# Follicle reduction*



## zp (Jan 8, 2006)

Hi ladies,

Please has anyone ever had follicle reduction ? Did it help, did it hurt?

Just been for my scan and I have 1x17, 2x16 and 6x12, which is too many for IUI, so after the bloods are done, Dr will look at them and they'll call me with maybe one of 3 options (depends on my hormones), cancelling   , follicle reduction    or converting to IVF   . 

I guess it depends on my hormone results but wanted to be forwarned in case I have to make decision on the spot this afternoon.

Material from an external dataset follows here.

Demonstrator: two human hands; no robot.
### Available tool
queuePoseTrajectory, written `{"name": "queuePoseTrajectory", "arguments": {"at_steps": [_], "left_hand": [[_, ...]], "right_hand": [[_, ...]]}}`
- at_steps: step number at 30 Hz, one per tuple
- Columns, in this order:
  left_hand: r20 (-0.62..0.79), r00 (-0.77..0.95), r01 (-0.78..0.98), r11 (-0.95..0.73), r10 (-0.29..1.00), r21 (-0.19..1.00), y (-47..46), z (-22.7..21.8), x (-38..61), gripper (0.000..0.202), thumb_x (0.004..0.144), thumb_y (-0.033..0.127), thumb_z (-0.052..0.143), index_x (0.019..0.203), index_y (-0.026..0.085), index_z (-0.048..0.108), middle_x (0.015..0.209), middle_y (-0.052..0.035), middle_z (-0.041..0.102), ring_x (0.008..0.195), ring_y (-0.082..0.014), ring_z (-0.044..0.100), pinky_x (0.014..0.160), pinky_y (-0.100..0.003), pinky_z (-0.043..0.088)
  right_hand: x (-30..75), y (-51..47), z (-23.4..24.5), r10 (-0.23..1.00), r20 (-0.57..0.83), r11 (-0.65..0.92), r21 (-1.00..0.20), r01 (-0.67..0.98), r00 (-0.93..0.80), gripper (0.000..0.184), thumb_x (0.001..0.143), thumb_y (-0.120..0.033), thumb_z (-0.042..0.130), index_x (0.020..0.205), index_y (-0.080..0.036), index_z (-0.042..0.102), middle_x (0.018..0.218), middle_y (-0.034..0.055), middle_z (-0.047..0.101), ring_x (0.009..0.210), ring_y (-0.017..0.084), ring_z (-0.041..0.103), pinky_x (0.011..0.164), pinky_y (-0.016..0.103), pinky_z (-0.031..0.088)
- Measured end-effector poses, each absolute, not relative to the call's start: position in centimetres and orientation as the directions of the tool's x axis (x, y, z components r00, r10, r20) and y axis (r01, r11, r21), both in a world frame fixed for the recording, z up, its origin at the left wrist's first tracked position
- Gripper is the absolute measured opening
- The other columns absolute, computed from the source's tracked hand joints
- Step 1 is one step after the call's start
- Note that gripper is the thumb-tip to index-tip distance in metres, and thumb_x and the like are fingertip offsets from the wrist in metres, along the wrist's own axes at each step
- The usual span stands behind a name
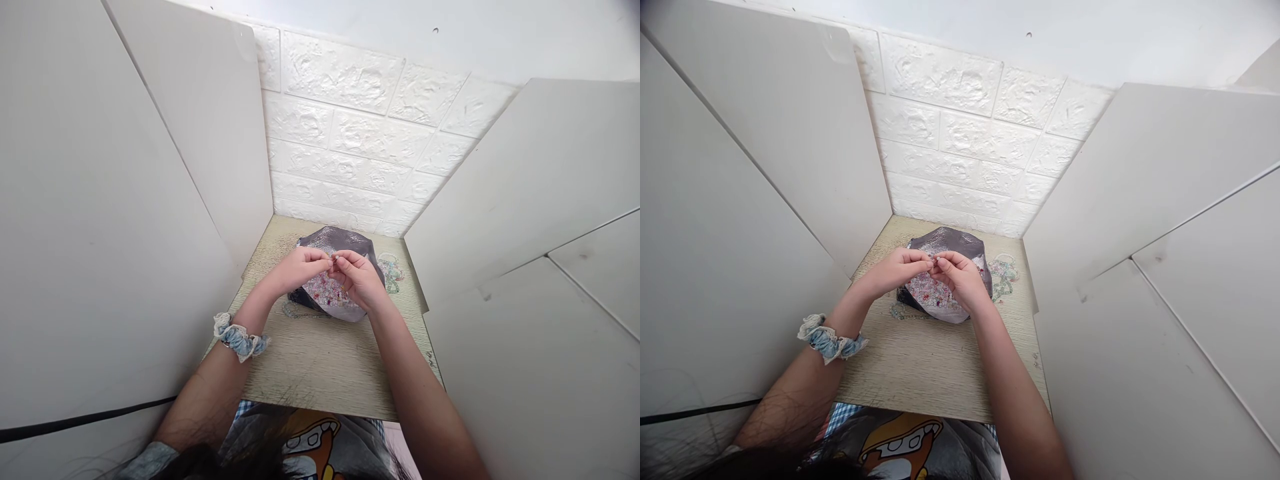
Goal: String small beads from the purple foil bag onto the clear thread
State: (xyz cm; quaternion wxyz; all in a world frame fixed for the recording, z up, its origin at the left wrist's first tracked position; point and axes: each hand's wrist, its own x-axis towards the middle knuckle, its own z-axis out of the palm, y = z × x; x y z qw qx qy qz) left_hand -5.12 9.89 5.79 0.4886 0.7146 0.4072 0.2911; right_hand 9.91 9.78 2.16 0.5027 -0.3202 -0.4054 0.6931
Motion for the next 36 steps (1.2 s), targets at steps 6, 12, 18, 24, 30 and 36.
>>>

ANy thoughts or experiences?

Thanks

ZP


----------



## pombal (Jan 17, 2007)

Hi ZP,

Sorry can't help much as I've never had a follicle reduction. I did have a cancelled cycle due to too many follies.
I have since gone on to get my BFP with IUI. I also have endo + polyps, so please if they do cancel hang in there  

Fingers crossed for you

Pombal x


----------



## zp (Jan 8, 2006)

Thanks Pombal

Decided to go with the reduction, seems like the sensible option.....

So we'll see what happens.


----------



## ♥Saila♥ (Mar 27, 2006)

Good Luck Zp!!


----------



## dancingqueen (Jan 12, 2006)

good luck, let us know what happens, ive had ohss a few times and end up cancelling my iui and im on bedrest for 2 weeks as i was never sure what follicle reduction was like, is it a bit like egg collection?is it surgery or iv sedation etc?


----------



## zp (Jan 8, 2006)

Thought I'd let you know how I got on - as far as I can tell its like EC but they leave the biggest 2 follicles behind.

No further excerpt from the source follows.